We should also note that in …
R
Rs <- res[1,]
mean(Rs==0) * 100
OUTPUT
[1] 1.3
… percent of the simulations, we did not call any genes significant.
Finally, note that the p.adjust
function has several
options for error rate controlling procedures:
R
p.adjust.methods
OUTPUT
[1] "holm" "hochberg" "hommel" "bonferroni" "BH"
[6] "BY" "fdr" "none"
It is important to remember that these options offer not just different approaches to estimating error rates, but also that different error rates are estimated: namely FWER and FDR. This is an important distinction. More information is available from:
R
?p.adjust
In summary, requiring that FDR \(\leq\) 0.05 is a much more lenient requirement FWER \(\leq\) 0.05. Although we will end up with more false positives, FDR gives us much more power. This makes it particularly appropriate for discovery phase experiments where we may accept FDR levels much higher than 0.05.
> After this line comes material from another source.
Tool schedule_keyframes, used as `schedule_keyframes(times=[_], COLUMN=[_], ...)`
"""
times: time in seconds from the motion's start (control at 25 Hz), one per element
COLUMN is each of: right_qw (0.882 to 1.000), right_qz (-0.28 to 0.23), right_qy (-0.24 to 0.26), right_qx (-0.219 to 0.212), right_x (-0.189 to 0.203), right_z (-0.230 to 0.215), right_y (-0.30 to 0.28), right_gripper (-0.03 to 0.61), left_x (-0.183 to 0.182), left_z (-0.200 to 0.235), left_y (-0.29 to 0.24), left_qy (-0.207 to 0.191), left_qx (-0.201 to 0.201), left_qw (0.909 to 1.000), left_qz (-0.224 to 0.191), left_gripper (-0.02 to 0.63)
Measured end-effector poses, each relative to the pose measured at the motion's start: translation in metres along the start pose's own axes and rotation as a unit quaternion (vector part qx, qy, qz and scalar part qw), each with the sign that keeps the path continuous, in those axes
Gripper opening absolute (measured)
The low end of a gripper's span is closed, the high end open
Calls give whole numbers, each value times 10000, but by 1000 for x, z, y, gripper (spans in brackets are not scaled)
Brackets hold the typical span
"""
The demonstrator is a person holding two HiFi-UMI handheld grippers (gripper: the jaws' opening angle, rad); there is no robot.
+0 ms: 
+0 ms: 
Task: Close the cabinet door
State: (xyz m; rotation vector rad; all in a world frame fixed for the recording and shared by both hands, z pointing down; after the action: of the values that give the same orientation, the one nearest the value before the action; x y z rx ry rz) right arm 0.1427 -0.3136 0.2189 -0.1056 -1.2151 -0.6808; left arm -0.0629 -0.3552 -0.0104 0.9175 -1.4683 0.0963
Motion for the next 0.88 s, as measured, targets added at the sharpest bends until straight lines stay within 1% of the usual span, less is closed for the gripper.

- Restricting FWER too much can cause researchers to reject the null hypothesis when it’s actually true. This is especially likely in the small samples used in discovery phase experiments.
- The Benjamini-Hochberg correction controls FDR by guaranteeing it to be below a desired alpha level.
- FDR is a more liberal correction than Bonferroni. While it generates more false positives, it also provides more statistical power.